Bloomberg.- The Trump administration is banking on the Federal Reserve not to squelch any bump in economic growth from the Republican tax plan.
White House chief economist Kevin Hassett argues that the tax overhaul will boost productivity, allowing the U.S. economy to grow more rapidly without risking a damaging bout of higher inflation that would be an anathema to the Fed.
“I totally respect the independence of the Fed. I would never give them advice,” Hassett, who heads President Donald Trump’s Council of Economic Advisers, said in a Nov. 16 interview. But such supply-side boosts to the economy “don’t create interest-rate paths that are wildly inconsistent” with the Fed’s current projections, according to macroeconomic models.
U.S. central bankers have penciled in one more rate hike this year and three more in 2018, based on the median projection of policy maker forecasts released in September.
In making their predictions, most officials either did not assume a tax cut would take place or marked down their estimates of the impact of any fiscal action, according to the minutes of their Sept. 19-20 meeting.
If Congress passes tax cut legislation in the coming weeks, Fed policy makers may lift their rate projections for 2018 to four at their next meeting on Dec. 12-13, said Vincent Reinhart, chief economist at Standish Mellon Asset Management Co. and a former Fed official.
The centerpiece of the Republican tax plan is a reduction in the corporate rate to 20 percent from 35 percent. The House of Representatives last week passed its version — which includes individual income-tax cuts as well — while the Senate is still working on its bill.
Hassett acknowledged that the Fed would probably try to counteract the impact of a tax plan if the package was aimed solely at lifting demand — a simple tax rebate would be an example of that — or if inflation was way above the central bank’s target.
Neither is the case now, he maintained.
The planned reduction in business taxes will prompt companies to significantly increase productivity-enhancing capital investment in the U.S., Hassett said. While that spending will initially boost demand, its biggest impact ultimately will be on supply, enhancing the economy’s ability to grow without stoking inflation, he argued.
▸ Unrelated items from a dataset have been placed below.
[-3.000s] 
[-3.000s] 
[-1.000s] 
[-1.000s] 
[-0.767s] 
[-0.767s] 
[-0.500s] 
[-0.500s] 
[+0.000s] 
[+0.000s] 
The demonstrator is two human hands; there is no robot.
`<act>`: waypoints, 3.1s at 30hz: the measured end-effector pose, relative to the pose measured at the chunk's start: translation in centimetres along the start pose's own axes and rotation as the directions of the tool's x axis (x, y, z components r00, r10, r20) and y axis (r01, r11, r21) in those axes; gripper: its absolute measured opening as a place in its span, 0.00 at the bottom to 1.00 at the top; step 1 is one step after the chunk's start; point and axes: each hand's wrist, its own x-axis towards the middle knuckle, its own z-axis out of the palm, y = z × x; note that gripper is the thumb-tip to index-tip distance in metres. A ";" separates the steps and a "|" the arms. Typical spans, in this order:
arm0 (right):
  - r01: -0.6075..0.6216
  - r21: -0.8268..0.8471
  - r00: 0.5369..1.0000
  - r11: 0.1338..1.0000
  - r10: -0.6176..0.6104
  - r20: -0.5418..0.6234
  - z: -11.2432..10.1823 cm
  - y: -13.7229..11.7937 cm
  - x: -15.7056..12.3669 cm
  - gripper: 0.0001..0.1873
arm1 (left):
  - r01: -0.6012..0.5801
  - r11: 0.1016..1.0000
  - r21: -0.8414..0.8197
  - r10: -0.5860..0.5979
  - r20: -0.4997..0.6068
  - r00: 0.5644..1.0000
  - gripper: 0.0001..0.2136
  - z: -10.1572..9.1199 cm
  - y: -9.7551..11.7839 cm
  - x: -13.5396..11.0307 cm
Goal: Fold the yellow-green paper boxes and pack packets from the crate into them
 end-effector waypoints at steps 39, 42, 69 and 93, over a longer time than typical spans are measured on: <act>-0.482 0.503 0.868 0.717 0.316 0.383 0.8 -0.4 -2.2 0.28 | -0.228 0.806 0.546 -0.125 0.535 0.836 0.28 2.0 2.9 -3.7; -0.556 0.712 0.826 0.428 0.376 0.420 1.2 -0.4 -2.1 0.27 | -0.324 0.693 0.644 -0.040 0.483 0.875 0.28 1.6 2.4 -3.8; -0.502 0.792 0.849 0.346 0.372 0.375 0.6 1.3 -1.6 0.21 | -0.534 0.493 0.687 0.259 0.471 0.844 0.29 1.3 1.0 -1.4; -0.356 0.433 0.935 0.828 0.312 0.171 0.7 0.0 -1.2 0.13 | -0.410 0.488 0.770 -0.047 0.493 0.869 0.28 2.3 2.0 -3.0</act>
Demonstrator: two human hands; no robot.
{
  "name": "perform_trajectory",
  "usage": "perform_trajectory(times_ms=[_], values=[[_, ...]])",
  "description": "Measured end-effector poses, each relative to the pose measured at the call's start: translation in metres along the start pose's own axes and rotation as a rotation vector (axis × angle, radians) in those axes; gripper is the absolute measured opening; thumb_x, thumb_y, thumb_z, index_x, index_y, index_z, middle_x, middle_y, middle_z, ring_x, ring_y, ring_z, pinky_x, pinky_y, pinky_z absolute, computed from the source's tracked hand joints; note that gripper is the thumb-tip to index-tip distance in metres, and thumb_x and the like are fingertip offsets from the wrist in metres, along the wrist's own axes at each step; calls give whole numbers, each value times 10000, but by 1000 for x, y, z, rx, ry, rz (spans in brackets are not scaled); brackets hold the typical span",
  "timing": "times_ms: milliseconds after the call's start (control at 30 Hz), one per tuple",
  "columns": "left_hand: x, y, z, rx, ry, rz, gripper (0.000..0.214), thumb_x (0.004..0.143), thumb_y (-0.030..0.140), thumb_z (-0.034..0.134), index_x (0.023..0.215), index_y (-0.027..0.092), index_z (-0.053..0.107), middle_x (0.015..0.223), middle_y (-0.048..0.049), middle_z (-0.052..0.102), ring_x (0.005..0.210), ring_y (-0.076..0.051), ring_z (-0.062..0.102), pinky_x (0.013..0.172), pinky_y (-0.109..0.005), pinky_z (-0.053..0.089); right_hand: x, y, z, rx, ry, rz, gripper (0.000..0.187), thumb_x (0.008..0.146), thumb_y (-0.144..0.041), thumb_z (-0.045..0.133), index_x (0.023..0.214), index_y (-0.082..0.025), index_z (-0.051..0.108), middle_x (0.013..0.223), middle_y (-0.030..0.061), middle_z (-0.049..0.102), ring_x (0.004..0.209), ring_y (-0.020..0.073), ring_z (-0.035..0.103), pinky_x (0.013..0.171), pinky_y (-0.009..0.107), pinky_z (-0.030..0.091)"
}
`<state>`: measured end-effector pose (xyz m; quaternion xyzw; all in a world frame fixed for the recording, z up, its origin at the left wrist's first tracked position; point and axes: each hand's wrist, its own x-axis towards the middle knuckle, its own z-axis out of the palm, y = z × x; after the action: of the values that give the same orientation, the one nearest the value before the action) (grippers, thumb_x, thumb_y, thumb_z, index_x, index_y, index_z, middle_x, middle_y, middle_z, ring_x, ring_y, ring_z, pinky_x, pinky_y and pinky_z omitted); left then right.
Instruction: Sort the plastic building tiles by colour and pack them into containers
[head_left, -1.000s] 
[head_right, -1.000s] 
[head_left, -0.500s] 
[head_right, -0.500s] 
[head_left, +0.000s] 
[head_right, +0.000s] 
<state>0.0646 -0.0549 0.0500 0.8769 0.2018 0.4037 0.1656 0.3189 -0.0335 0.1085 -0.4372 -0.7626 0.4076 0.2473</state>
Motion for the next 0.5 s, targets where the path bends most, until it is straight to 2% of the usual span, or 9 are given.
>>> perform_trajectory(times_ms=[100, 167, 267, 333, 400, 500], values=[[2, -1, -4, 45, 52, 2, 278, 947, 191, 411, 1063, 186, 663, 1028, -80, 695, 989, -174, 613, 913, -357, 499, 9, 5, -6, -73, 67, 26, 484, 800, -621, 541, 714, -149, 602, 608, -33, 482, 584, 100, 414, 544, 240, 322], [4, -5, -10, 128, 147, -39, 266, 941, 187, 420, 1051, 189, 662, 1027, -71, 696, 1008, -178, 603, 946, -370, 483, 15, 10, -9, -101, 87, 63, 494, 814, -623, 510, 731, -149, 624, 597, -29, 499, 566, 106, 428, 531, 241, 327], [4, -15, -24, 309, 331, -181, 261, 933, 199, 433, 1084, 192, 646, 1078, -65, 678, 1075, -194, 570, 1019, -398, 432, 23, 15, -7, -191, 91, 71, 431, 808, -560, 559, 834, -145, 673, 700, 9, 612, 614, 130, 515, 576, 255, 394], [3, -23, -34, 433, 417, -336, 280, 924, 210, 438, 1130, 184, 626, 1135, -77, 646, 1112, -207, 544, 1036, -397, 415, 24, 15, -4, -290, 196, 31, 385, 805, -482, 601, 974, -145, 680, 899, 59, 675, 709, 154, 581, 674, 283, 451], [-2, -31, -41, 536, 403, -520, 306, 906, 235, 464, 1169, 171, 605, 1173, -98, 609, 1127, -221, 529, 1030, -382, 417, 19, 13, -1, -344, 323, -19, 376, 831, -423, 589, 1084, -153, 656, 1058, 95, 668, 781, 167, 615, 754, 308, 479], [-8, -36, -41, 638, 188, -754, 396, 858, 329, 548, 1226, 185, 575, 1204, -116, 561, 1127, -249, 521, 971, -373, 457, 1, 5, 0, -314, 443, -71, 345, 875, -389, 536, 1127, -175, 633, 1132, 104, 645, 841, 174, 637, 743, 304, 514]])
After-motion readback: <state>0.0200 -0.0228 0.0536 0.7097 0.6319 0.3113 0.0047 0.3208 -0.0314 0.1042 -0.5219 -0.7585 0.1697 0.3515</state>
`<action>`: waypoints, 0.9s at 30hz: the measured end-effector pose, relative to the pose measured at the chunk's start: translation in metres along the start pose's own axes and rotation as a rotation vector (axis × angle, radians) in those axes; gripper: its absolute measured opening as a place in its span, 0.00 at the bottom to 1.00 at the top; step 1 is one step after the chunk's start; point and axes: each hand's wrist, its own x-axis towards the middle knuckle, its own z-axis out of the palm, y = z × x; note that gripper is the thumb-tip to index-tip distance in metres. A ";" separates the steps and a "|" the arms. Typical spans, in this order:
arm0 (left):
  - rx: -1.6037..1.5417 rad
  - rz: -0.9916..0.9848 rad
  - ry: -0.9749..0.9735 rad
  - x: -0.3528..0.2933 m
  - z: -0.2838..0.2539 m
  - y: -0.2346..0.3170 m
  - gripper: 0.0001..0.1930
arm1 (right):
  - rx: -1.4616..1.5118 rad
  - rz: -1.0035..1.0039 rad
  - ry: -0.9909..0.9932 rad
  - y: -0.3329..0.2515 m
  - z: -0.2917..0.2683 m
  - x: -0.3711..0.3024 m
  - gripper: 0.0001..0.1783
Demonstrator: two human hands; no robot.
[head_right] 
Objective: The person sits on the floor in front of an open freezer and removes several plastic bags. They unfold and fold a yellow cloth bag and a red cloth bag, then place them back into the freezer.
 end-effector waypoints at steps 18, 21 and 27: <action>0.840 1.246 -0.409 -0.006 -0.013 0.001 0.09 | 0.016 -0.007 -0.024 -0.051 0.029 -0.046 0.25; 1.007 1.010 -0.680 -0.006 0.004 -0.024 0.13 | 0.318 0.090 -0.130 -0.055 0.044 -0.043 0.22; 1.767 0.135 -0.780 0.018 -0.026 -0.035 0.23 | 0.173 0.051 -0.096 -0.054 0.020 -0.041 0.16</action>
As measured by the personal consumption expenditure price index, inflation was 1.6 percent in September, below the Fed’s 2 percent objective.
Hassett said he expects the economy to rack up its third straight quarter of at least 3 percent growth in the final three months of this year and suggested that pace could be sustained into next year if Congress passes the tax package.
That would be well above 1.8 percent pace that Fed officials think is sustainable on a long-term basis, based on their median forecast in September.
Monetary policy makers have reacted cautiously in recent days when asked how they’d respond if taxes were cut.
Cleveland Fed President Loretta Mester said the central bank needs “to wait and see what actually gets passed.”
She told reporters on Nov. 16 that she had already built a “small effect” from the tax plan into her forecasts for the economy. But the main reasons she thinks the Fed should continue raising rates is the “very strong” labor market and the likelihood that inflation will gradually rise.
Dallas Fed President Robert Kaplan said the U.S. government should be careful not to increase its debt as a share of the economy from levels that are already “historically high.”
While tax reform and deregulation may encourage companies to relocate jobs to the U.S., fiscal policy measures should be considered against the backdrop of a healthy labor market, he told the Fox Business Network on Nov. 17.
Investors may get a clearer read on how the Fed will respond when Trump’s nominee to be the central bank’s next chairman, Jerome Powell, testifies to the Senate Banking Committee on Nov. 28. Powell, now a Fed governor, will take over the top spot from Janet Yellen in February if he’s confirmed by the Senate.
Johns Hopkins University professor Jonathan Wright predicted that monetary policy makers will view the likely tax plan “mainly as a demand boost at a time of full employment.”
“That is going to give them some cause for concern,” said Wright, a former Fed economist. As a result, they will “have a tighter path of policy than otherwise.”